» **AVAILABLE DATA**
BEGIN

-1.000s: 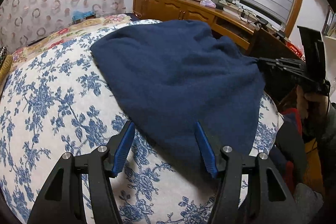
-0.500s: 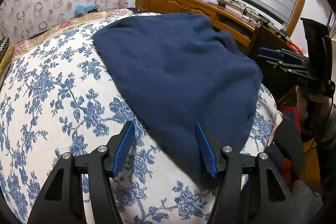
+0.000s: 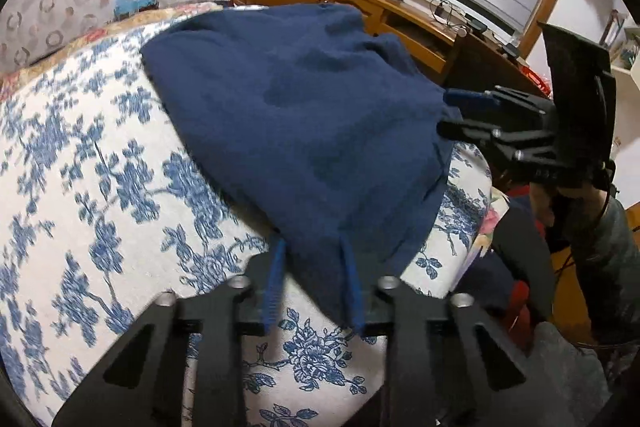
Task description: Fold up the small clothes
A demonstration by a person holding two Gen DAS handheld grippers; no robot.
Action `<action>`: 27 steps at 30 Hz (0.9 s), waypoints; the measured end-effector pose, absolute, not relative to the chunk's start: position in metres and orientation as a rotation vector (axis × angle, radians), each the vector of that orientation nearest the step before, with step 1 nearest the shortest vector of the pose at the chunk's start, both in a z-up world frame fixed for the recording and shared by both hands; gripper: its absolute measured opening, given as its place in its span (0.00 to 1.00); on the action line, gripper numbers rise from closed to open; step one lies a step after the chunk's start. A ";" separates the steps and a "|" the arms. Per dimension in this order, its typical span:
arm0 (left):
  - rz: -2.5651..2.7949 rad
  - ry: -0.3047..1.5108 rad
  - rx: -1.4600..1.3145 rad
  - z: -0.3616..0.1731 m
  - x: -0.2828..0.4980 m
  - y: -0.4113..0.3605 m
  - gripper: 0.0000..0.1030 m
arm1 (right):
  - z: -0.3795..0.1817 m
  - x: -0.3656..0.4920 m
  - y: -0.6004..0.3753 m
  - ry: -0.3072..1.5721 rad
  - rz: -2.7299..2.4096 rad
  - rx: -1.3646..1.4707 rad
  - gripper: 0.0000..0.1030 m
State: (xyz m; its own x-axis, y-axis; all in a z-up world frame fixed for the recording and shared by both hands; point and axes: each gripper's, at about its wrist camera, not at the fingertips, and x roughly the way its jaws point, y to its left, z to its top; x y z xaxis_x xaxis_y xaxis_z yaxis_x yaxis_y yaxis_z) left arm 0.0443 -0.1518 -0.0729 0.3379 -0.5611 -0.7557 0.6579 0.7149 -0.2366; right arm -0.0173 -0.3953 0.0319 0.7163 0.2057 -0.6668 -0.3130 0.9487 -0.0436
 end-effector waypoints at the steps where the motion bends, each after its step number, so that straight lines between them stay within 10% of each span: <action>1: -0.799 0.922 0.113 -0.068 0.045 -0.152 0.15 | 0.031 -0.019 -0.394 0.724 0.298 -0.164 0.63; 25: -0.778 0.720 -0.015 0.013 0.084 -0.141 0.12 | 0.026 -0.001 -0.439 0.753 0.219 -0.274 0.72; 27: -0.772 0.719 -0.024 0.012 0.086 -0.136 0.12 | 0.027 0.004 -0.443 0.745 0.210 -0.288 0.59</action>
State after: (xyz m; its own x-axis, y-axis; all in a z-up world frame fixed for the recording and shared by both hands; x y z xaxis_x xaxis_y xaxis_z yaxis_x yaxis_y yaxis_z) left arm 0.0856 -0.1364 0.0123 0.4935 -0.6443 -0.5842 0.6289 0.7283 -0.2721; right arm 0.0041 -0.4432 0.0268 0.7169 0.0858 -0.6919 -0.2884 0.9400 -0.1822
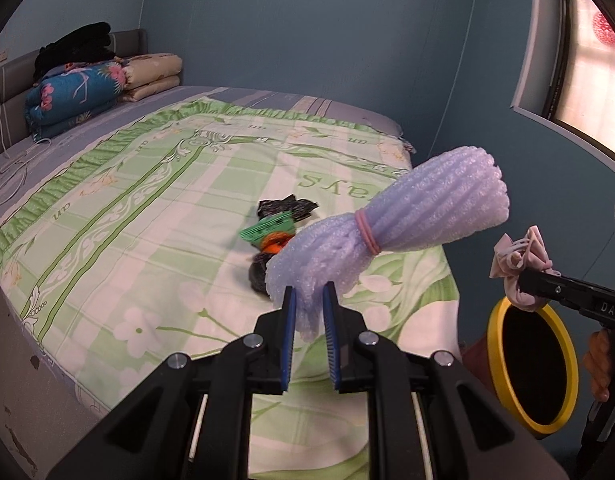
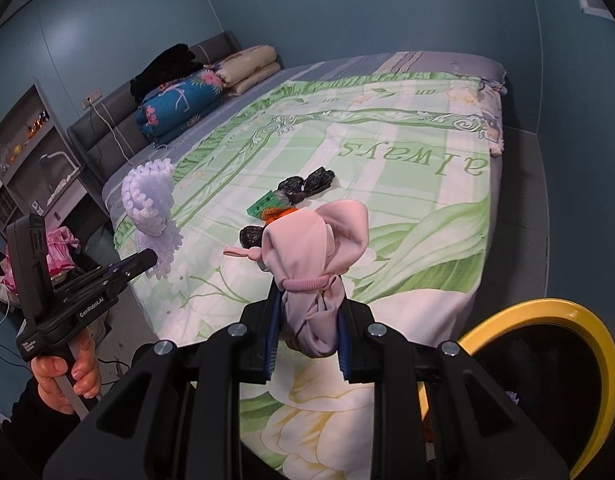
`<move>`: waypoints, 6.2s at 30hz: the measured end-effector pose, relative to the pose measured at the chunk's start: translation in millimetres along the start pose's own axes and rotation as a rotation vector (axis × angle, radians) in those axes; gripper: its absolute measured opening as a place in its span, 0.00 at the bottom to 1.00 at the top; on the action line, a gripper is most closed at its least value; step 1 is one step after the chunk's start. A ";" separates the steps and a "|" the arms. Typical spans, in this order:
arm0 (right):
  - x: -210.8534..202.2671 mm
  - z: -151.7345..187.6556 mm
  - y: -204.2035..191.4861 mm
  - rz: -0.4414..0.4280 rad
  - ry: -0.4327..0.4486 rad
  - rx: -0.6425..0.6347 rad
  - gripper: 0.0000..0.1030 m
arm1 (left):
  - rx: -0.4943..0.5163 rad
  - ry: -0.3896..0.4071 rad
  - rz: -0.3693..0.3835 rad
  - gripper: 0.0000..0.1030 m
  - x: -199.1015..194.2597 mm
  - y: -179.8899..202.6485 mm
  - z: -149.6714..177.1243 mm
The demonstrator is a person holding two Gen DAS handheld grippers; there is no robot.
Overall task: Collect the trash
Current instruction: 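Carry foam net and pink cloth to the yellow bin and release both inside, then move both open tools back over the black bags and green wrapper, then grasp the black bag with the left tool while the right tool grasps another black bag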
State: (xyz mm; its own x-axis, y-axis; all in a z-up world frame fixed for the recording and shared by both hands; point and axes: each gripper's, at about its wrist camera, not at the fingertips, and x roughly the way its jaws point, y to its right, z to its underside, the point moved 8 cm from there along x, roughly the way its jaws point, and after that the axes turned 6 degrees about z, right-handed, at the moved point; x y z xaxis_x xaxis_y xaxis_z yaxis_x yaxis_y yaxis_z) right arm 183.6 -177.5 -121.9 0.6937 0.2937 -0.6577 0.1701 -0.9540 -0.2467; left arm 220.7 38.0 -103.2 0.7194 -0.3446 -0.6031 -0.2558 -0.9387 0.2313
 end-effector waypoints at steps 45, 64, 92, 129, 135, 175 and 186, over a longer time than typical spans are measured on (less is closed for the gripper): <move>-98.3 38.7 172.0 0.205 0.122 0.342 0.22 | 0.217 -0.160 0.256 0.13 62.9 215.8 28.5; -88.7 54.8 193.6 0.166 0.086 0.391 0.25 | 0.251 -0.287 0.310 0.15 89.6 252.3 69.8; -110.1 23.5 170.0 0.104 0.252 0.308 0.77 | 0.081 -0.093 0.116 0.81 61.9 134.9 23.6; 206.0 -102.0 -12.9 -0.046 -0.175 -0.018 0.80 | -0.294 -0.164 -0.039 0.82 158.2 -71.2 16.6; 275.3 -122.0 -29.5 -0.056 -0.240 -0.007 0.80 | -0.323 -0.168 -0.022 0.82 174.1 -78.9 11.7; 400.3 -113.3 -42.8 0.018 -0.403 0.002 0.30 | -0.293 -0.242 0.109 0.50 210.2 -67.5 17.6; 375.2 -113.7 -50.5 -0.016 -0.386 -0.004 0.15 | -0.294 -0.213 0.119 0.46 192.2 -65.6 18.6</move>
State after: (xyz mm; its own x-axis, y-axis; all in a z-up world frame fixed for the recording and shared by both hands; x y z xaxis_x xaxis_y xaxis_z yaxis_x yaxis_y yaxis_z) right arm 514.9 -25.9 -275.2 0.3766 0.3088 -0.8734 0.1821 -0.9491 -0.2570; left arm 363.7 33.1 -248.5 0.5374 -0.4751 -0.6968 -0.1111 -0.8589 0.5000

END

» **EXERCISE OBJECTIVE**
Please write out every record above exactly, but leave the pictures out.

» **TASK SOLUTION**
-1.000s: 
-0.500s: 
+0.000s: 
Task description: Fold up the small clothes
A demonstration by a person holding two Gen DAS handheld grippers; no robot.
Action `<action>`: 27 steps at 30 Hz (0.9 s), waypoints; the measured end-effector pose, absolute, not relative to the chunk's start: position in metres and orientation as a rotation vector (axis × angle, radians), each the vector of that orientation nearest the step before, with step 1 nearest the shortest vector of the pose at the chunk's start, both in a z-up world frame fixed for the recording and shared by both hands; gripper: its absolute measured opening, given as its place in its span (0.00 to 1.00); on the action line, gripper numbers rise from closed to open; step one lies a step after the chunk's start. A ";" separates the steps and a "|" the arms. Per dimension in this order, its typical span:
arm0 (left):
  - rz: -2.5651..2.7949 rad
  - ry: -0.3047..1.5108 rad
  - rx: -1.4600..1.3145 rad
  - z: -0.3616..0.1731 m
  - x: -0.2828..0.4980 m
  - y: -0.4113..0.3605 m
  - gripper: 0.0000..0.1030 m
arm1 (right):
  - z: -0.3795..0.1817 m
  - x: -0.3656..0.4920 m
  - y: -0.6004..0.3753 m
  - ry: -0.3072..1.5721 rad
  - rz: -2.7299..2.4096 rad
  - rx: -1.3646..1.4707 rad
  - gripper: 0.0000..0.1030 m
State: (xyz m; its own x-axis, y-axis; all in a z-up world frame fixed for the recording and shared by both hands; point and axes: each gripper's, at about its wrist camera, not at the fingertips, and x roughly the way its jaws point, y to its left, z to its top; x y z xaxis_x xaxis_y xaxis_z yaxis_x yaxis_y yaxis_z) left arm 0.0443 -0.1518 -0.0729 0.3379 -0.5611 -0.7557 0.6579 0.7149 -0.2366; right arm -0.0173 -0.3953 0.0319 0.7163 0.2057 -0.6668 -0.3130 0.9487 -0.0436
 end-effector waypoints at the steps where the motion bends, each after its step number, so that straight lines between them stay within 10% of each span: <action>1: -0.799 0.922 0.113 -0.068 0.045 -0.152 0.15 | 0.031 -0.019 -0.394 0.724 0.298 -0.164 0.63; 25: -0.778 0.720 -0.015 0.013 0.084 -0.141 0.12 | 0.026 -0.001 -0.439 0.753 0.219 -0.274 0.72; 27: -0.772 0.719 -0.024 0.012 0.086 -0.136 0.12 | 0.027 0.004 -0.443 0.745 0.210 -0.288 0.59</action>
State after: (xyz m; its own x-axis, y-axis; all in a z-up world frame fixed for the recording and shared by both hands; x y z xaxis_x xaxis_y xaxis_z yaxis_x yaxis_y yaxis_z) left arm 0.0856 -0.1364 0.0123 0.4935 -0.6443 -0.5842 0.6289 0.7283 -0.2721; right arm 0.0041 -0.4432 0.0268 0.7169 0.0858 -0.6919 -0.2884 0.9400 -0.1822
`<move>`: waypoints, 6.2s at 30hz: the measured end-effector pose, relative to the pose measured at the chunk's start: translation in millimetres along the start pose's own axes and rotation as a rotation vector (axis × angle, radians) in those axes; gripper: its absolute measured opening as a place in its span, 0.00 at the bottom to 1.00 at the top; on the action line, a gripper is most closed at its least value; step 1 is one step after the chunk's start. A ";" separates the steps and a "|" the arms. Typical spans, in this order:
arm0 (right):
  - x: -210.8534..202.2671 mm
  - z: -151.7345..187.6556 mm
  - y: -204.2035..191.4861 mm
  - rz: -0.4414..0.4280 rad
  - ry: -0.4327..0.4486 rad
  - rx: -0.6425..0.6347 rad
  - gripper: 0.0000..0.1030 m
arm1 (left):
  - rx: -0.4943..0.5163 rad
  - ry: -0.3896..0.4071 rad
  - rz: -0.3693..0.3835 rad
  - gripper: 0.0000..0.1030 m
  - x: -199.1015..194.2597 mm
  - y: -179.8899..202.6485 mm
  - z: -149.6714..177.1243 mm
The demonstrator is a person holding two Gen DAS handheld grippers; there is no robot.
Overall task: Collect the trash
Current instruction: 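Carry foam net and pink cloth to the yellow bin and release both inside, then move both open tools back over the black bags and green wrapper, then grasp the black bag with the left tool while the right tool grasps another black bag
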State: (xyz mm; its own x-axis, y-axis; all in a z-up world frame fixed for the recording and shared by both hands; point and axes: each gripper's, at about its wrist camera, not at the fingertips, and x roughly the way its jaws point, y to its right, z to its underside, the point moved 8 cm from there along x, roughly the way its jaws point, and after that the axes turned 6 degrees about z, right-handed, at the moved point; x y z xaxis_x xaxis_y xaxis_z yaxis_x yaxis_y yaxis_z) right arm 183.6 -177.5 -121.9 0.6937 0.2937 -0.6577 0.1701 -0.9540 -0.2467; left arm 220.7 38.0 -103.2 0.7194 -0.3446 -0.6031 -0.2558 -0.9387 0.2313
 end-effector waypoints at steps 45, 64, 92, 129, 135, 175 and 186, over a longer time than typical spans are measured on (less is closed for the gripper): <move>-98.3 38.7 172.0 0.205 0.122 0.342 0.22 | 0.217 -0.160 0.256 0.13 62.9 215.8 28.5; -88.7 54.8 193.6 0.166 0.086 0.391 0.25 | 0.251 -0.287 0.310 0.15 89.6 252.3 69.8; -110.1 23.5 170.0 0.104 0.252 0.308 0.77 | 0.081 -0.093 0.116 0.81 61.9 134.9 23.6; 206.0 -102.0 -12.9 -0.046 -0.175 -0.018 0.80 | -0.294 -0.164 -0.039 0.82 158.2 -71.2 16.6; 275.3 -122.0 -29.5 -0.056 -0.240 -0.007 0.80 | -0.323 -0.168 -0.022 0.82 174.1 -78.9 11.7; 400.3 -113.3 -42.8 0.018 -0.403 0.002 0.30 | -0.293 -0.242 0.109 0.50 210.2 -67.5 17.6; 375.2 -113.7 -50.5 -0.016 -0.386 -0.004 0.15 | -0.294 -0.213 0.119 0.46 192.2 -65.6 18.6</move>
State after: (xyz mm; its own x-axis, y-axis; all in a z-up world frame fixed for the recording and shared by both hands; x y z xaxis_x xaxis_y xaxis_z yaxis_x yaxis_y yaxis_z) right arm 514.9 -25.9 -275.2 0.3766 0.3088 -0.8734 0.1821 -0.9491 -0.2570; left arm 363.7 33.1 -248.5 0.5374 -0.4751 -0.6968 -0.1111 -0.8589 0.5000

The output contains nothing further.